Sequence and environmental effects on the self-assembly of DNA oligomers possessing G(x)T(2)G(y) segments

It is well-known that DNA oligomers possessing contiguous guanine bases call assume non-Watson-Crick type structures through the formation of four-stranded species. The architecture of these four-stranded structures is highly dependent upon the sequence of the DNA and the conditions (e.g., buffer, pH, ionic strength, cations present, and temperature) under which the DNA is prepared.

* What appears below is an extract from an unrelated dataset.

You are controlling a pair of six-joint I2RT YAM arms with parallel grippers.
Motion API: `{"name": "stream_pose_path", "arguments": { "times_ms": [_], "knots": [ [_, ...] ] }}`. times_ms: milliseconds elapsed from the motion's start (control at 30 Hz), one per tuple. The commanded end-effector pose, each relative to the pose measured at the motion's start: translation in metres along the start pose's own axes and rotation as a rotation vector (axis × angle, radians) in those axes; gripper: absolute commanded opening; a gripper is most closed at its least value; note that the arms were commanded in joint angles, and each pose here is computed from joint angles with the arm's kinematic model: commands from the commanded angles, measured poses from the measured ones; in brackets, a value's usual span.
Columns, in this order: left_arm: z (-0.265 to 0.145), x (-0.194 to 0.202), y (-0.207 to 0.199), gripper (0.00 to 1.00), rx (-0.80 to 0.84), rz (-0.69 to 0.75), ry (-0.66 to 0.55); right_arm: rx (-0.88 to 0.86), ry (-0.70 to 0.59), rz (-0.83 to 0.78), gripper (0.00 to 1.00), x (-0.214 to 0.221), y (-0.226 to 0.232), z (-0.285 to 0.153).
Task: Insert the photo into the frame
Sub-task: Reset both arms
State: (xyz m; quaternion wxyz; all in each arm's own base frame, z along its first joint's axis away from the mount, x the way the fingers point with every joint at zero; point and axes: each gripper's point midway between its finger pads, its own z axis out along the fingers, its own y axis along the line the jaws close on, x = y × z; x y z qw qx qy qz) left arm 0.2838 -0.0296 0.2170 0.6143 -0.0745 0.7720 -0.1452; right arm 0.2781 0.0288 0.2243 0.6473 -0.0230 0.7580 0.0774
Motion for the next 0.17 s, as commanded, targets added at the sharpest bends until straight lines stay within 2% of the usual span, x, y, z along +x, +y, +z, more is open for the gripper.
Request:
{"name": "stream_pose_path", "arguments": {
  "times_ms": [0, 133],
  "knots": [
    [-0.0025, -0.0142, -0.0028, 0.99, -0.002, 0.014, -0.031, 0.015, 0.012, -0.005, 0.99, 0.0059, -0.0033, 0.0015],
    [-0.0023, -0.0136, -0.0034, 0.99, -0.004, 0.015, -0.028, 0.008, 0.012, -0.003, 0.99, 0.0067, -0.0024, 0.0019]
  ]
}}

This lab has previously reported the self-assembly of DNA oligomers of sequence C(4)T(4)G(4)T(1-4)G(4) into multistranded high molecular weight: species [Dal, T.-Y., Marotta, S. P., & Sheardy, R. D. (1995) Biochemistry 34, 3655-3662], In order to further investigate the sequence and environmental effects on the self-assembly of DNA oligomers possessing G(x)T(2)G(y) (where x = 1, 3, or 4 and y = 2-5) segments, the synthesis of a number of such oligomers was undertaken. DNA samples were prepared in standard phosphate buffer (10 mM phosphate, pH 7.0) and NaCl, KCI and/or MgCl2 added to different concentrations in order to evaluate the influence of the cations and their concentrations on the self-assembly of the DNA oligomers. The self-assembly of these oligomers was monitored by nondenaturing polyacrylamide gel electrophoresis and circular dichroism studies. Electrophoresis of the oligomers in either 100 mM K+ or 50 mM Na+ with 50 mM K+ indicated the formation of one or two molecular species for these oligomers. In contrast, electrophoresis of these oligomers in the presence of both 100 mM K+ and 20 mM Mg2+ give a ladder of multiple bands of high molecular weight indicative of multistanded DNA structure formation. The results presented here indicate that self-assembly into high molecular weight species is favored by the presence of Mg2+ as well as the presence of four or more bases in the terminal G(y) segment. These results also suggest that the structure of telomeric DNA, which possesses similar sequences, may be quite unusual.